◆ Brief: Pick every line out of the entries below that has the string "black", and copy it.
....................
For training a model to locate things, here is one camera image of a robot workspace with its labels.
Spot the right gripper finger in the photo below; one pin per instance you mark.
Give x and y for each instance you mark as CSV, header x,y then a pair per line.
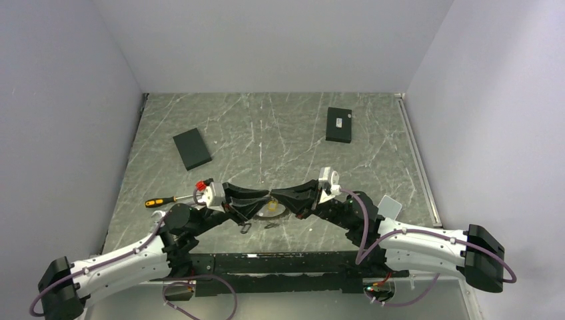
x,y
301,206
302,191

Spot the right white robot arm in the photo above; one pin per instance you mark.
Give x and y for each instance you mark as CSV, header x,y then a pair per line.
x,y
473,255

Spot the black base frame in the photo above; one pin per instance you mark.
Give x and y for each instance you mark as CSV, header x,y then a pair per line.
x,y
224,273

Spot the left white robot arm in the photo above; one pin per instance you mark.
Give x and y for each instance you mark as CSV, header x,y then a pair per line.
x,y
67,288

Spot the black flat box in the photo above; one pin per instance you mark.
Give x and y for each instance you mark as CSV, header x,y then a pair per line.
x,y
192,149

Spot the black box with label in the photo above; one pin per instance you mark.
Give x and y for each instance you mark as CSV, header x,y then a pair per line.
x,y
339,125

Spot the translucent plastic lid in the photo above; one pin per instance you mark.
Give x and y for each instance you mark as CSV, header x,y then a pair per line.
x,y
389,207

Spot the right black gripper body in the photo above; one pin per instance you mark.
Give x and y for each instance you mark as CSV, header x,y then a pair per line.
x,y
330,210

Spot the yellow black screwdriver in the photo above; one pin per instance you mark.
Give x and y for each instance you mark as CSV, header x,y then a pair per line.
....................
◆ Finished task:
Spot the black base frame in the photo above; one pin per instance you mark.
Spot the black flat box in the photo above; one pin per instance you mark.
Spot the black box with label in the photo above; one pin per instance you mark.
Spot the right black gripper body in the photo above; one pin per instance you mark.
Spot the yellow black screwdriver in the photo above; one pin per instance you mark.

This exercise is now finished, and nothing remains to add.